## EXERCISE DETAILS
Would you copy every line of the listing below that includes the word "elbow"?

## PROVIDED DATA
****

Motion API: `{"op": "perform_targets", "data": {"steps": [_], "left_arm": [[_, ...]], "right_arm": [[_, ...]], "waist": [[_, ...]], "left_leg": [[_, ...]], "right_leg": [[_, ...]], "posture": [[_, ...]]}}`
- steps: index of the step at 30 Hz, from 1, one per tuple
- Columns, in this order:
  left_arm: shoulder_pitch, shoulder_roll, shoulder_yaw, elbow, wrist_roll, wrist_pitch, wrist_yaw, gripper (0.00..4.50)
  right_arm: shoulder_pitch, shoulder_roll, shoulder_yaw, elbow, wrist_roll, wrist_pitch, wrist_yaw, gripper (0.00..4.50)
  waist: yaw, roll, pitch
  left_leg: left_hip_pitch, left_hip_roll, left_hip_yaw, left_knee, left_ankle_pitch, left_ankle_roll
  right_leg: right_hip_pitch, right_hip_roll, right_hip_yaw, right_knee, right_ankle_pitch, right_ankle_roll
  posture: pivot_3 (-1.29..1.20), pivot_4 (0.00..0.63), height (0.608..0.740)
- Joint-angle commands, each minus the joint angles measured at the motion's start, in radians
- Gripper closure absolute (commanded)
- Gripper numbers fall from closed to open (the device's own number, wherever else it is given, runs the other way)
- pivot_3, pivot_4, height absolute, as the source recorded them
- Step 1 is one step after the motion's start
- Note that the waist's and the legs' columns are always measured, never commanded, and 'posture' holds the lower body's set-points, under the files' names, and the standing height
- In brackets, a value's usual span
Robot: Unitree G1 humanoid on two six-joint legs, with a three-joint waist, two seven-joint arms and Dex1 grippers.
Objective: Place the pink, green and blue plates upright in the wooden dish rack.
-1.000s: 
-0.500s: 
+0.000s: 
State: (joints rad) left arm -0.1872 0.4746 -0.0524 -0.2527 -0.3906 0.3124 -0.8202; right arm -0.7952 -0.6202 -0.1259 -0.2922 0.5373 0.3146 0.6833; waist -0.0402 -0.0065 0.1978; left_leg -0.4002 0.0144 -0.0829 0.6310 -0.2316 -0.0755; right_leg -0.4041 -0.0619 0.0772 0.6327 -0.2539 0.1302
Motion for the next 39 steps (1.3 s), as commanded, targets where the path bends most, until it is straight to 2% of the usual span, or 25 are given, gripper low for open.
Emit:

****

## PROBLEM SOLUTION
  left_arm: shoulder_pitch, shoulder_roll, shoulder_yaw, elbow, wrist_roll, wrist_pitch, wrist_yaw, gripper (0.00..4.50)
  right_arm: shoulder_pitch, shoulder_roll, shoulder_yaw, elbow, wrist_roll, wrist_pitch, wrist_yaw, gripper (0.00..4.50)

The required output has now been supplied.